Terraform has a TLS provider that can generate self-signed and locally-signed certificates, which is precisely what we need here. So let's go ahead and do that.

resource "tls_private_key" "trustanchor_key" {
  algorithm   = "ECDSA"
  ecdsa_curve = "P256"
}

resource "tls_self_signed_cert" "trustanchor_cert" {
  key_algorithm         = tls_private_key.trustanchor_key.algorithm
  private_key_pem       = tls_private_key.trustanchor_key.private_key_pem
  validity_period_hours = 87600
  is_ca_certificate     = true

  subject {
    common_name = "identity.linkerd.cluster.local"
  }

  allowed_uses = [
    "crl_signing",
    "cert_signing",
    "server_auth",
    "client_auth"
  ]
}

The above code will generate the Trust Anchor private key and certificate with all the correct attributes. It's also set to be valid for ten years. Should be enough, right?
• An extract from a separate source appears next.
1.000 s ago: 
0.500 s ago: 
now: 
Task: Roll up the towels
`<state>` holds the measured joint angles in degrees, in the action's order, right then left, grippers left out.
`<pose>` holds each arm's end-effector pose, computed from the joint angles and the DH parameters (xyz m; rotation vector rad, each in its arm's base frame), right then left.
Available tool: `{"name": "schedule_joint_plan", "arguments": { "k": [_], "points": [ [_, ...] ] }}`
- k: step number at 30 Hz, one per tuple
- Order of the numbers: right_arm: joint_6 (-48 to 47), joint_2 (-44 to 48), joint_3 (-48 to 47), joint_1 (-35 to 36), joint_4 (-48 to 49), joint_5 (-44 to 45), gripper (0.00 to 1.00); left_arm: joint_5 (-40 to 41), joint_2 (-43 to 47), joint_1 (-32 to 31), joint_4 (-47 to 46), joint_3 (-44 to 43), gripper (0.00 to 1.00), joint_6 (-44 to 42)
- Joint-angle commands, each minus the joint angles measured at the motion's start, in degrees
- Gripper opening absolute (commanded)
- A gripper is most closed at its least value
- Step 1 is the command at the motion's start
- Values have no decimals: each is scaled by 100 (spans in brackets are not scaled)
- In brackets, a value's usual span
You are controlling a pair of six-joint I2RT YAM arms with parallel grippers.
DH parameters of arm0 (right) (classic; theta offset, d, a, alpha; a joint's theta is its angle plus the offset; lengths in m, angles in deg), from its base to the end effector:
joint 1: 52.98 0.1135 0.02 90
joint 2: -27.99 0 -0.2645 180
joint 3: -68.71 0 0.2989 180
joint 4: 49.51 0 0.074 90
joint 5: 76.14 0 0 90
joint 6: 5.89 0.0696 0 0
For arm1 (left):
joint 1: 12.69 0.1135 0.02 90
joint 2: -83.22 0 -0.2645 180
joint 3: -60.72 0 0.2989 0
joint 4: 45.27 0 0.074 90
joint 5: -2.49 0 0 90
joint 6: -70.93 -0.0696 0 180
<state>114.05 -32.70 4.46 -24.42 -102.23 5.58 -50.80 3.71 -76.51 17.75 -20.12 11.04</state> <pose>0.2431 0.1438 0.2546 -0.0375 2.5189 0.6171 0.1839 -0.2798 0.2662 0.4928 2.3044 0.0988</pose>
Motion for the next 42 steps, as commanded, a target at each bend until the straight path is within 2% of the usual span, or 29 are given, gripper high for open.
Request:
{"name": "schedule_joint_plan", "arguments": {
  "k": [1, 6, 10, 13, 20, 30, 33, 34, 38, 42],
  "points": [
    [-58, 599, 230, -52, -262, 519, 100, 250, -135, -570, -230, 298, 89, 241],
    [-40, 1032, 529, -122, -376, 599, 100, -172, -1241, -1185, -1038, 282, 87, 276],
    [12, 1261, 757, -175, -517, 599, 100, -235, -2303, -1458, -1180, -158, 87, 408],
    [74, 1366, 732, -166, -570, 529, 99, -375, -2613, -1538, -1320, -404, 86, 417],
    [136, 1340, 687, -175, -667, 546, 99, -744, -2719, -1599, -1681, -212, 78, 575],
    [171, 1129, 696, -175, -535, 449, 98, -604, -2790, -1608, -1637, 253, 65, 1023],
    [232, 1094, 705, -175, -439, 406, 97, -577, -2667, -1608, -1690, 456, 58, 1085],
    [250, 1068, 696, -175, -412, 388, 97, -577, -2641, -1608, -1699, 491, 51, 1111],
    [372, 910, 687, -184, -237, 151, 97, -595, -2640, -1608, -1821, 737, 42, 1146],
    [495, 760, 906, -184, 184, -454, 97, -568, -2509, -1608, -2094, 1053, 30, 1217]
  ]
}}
Next, the Issuer certificate:

resource "tls_private_key" "issuer_key" {
  algorithm   = "ECDSA"
  ecdsa_curve = "P256"
}

resource "tls_cert_request" "issuer_req" {
  key_algorithm   = tls_private_key.issuer_key.algorithm
  private_key_pem = tls_private_key.issuer_key.private_key_pem

  subject {
    common_name = "identity.linkerd.cluster.local"
  }
}

resource "tls_locally_signed_cert" "issuer_cert" {
  cert_request_pem      = tls_cert_request.issuer_req.cert_request_pem
  ca_key_algorithm      = tls_private_key.trustanchor_key.algorithm
  ca_private_key_pem    = tls_private_key.trustanchor_key.private_key_pem
  ca_cert_pem           = tls_self_signed_cert.trustanchor_cert.cert_pem
  validity_period_hours = 8760
  is_ca_certificate     = true

  allowed_uses = [
    "crl_signing",
    "cert_signing",
    "server_auth",
    "client_auth"
  ]
}

This one is slightly different. In this case, we generate a private key and a CSR, and then we use the CA that we generated in the first instance to sign that CSR. This gives us everything we need to satisfy Linkerd's installation requirements.

Now for the deployment. Linkerd has a Helm chart. Terraform has a Helm provider. I'm sure you know what's coming next.
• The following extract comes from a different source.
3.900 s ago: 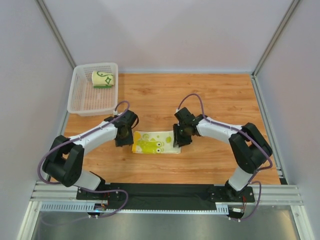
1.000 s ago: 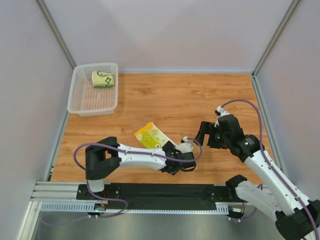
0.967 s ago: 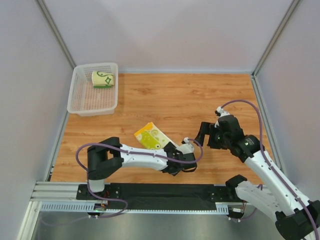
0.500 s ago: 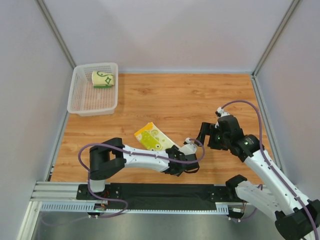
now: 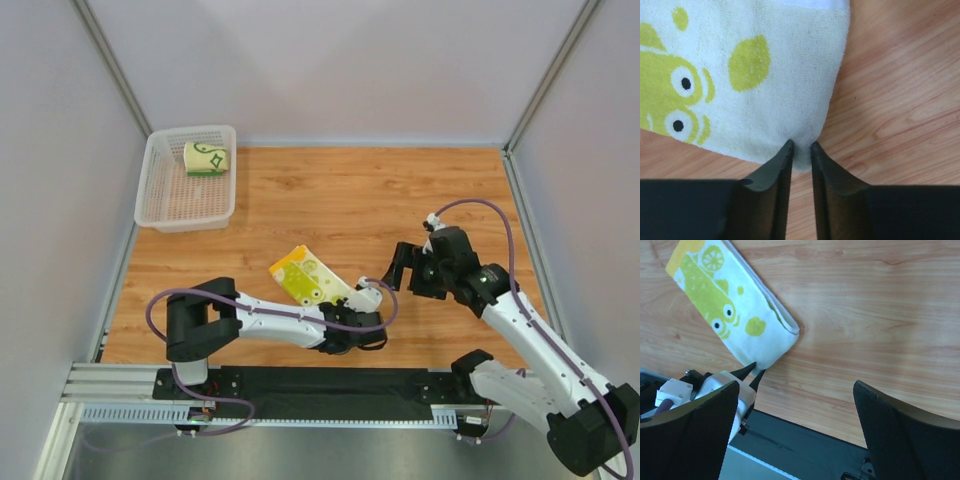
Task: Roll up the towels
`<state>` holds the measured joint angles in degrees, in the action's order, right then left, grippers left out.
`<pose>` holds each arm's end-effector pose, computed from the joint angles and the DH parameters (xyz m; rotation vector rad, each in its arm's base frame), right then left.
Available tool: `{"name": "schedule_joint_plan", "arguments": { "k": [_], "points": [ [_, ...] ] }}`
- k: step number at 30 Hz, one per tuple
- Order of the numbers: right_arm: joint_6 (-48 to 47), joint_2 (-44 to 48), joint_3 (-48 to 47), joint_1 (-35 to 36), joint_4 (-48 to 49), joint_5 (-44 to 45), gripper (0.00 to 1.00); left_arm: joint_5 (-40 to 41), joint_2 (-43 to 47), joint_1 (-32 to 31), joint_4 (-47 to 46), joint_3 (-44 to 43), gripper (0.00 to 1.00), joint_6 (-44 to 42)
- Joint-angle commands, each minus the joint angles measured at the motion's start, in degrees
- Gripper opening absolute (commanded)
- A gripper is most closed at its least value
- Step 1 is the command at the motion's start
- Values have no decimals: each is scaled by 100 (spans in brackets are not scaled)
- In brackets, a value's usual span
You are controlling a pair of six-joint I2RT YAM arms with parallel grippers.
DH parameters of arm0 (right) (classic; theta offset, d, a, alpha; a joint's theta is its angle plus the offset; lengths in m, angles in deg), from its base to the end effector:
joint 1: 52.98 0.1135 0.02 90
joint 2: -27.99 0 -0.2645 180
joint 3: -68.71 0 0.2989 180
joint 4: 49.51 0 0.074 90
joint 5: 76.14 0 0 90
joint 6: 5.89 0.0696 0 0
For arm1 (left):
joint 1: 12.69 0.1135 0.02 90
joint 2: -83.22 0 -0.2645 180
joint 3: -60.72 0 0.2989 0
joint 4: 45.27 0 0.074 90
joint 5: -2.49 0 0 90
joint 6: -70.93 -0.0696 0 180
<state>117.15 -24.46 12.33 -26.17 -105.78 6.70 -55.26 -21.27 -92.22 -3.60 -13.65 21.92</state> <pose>0.2142 0.1180 0.2304 0.0850 2.5715 0.5771 0.1067 -0.3731 0.0934 0.7160 2.3992 0.0107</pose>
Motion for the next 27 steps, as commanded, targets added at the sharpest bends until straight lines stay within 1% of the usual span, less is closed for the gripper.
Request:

First, let's add the Helm repository data source:

data "helm_repository" "linkerd" {
  name = "linkerd"
  url  = "https://helm.linkerd.io/stable"
}

Next, let's create a helm_release resource to invoke the deployment using the chart. We can use the outputs generated from the certificate resources as inputs for our Helm release:

resource "helm_release" "linkerd" {
  name       = "linkerd"
  repository = data.helm_repository.linkerd.metadata[0].name
  chart      = "linkerd/linkerd2"

  set {
    name  = "global.identityTrustAnchorsPEM"
    value = tls_self_signed_cert.trustanchor_cert.cert_pem
  }

  set {
    name  = "identity.issuer.crtExpiry"
    value = tls_locally_signed_cert.issuer_cert.validity_end_time
  }

  set {
    name  = "identity.issuer.tls.crtPEM"
    value = tls_locally_signed_cert.issuer_cert.cert_pem
  }

  set {
    name  = "identity.issuer.tls.keyPEM"
    value = tls_private_key.issuer_key.private_key_pem
  }
}

Provided you have your provisioners set up correctly, run a terraform plan and a terraform apply on that lot, and you should be ready to go.

Automating the injection of Linkerd's proxy via a namespace annotation is easy too, and that will be covered in a future post.